3.11被災地で原発を再稼働するということ

 原発について書くのは久し振りのことである。今般、東日本大震災の時に電源喪失した女川原発の再稼働が決定した。世界一原発のリスク・マネジメントとリスク・コミュニケーションが劣った国。世界一「責任者が責任を取らずに済む」国。世界一災害の多い国。そして世界も羨むであろう、自然エネルギーの潜在力に恵まれた国。しかもその国土における、人類史上最大の産業事故としての原発事故を起こした地域で再稼働するのには、理を超えた特別な事情が必要である。差し当たり客観的事実と私が指摘出来ることは、再稼働決定を拙速に合意した村井嘉浩宮城県知事という人物が防衛大卒で自民党議員で新自由主義者であり、3.11原発事故の際に放射能測定を半年にわたり放置した人物であるということだろうか。また、東京新聞によれば、再稼働賛成を支持した女川町議会議員と地元の漁師・商売人が多かったということだ。
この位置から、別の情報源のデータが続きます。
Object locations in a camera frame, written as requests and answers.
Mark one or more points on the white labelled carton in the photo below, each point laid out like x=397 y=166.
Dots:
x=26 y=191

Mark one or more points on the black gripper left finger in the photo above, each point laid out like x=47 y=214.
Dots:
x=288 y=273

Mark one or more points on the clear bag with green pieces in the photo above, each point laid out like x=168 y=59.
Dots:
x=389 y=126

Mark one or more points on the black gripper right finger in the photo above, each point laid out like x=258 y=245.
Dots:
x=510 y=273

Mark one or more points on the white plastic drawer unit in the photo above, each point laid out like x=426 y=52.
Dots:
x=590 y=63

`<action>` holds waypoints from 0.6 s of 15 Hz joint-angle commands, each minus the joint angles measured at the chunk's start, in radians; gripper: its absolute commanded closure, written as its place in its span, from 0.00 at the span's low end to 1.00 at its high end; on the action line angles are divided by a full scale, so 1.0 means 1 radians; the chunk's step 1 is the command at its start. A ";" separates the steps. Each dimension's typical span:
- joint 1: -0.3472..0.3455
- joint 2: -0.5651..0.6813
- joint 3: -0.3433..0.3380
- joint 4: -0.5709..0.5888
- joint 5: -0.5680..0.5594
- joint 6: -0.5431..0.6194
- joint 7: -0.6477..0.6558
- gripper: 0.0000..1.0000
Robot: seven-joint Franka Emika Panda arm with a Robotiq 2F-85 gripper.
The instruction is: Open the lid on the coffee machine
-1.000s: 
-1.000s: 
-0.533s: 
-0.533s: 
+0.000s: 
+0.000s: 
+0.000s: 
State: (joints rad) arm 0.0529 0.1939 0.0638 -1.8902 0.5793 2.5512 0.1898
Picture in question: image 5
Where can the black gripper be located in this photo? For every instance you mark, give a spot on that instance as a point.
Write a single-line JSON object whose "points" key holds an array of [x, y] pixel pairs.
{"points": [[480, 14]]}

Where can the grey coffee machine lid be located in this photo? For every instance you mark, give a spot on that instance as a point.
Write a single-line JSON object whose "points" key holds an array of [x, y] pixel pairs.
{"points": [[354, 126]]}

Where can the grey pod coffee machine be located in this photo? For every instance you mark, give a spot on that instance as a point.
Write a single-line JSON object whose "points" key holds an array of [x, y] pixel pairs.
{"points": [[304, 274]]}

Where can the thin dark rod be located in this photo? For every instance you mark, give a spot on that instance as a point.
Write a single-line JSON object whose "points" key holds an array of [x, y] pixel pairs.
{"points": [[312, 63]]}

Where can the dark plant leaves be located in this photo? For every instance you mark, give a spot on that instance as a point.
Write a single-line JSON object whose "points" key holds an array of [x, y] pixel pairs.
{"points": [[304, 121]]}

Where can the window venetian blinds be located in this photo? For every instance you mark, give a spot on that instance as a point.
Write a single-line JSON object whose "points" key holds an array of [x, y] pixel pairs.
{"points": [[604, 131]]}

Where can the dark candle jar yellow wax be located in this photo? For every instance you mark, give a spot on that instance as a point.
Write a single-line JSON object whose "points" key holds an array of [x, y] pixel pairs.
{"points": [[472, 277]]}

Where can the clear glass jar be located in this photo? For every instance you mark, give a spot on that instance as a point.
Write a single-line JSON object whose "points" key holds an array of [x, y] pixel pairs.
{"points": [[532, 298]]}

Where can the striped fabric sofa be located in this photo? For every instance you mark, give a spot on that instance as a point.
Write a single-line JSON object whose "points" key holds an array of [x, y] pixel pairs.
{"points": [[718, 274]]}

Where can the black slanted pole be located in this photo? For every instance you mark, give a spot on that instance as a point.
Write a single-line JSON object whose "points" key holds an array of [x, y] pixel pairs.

 過酷事故が起こる可能性を考慮するよりもカネが第一。これは日本人が持つ哀しい民族病である。いや、そればかりでなく、パリ症候群などと同じように、この病は明確に一つの精神疾患なのかも知れないと最近真剣に考え始めてもいるくらいである。もういい加減に「金の亡者」と「臭いものに蓋」を排してファクトを見ることは出来ないのだろうか。原子力工学者の小出裕章氏は東北大原子力工学科に入学後に、どうして原発を都会の仙台ではなく僻地の女川に建設するのか教授に尋ねたところ、明確な答えが返って来なかったと述べている。それで自分で調べたところ、原発が放射能を拡散することの危険性を知り、原子力工学者としての知見を原発反対に生かすことを人生の課題として誓ったとのことである。原発反対を「センティメン」タリズムと言い募った石原慎太郎元都知事とは真逆の姿勢がここにある。

 原発に反対することはサイエンスであるとして、擁護し敷衍すること。一方で、「特別な事情」に立脚して原発に賛成することはセンティメンタリズムなのだと指弾すること。こうした勇気と知性を持ち合わせよう。勤務先への「配慮」が必要だと感じるなら?もし原発賛成を強要するような会社や学校であれば転職しては如何だろう。原発観は会社によってさまざまだろうが、私の知る限り、原発賛成を強要する学校や大学は存在しない。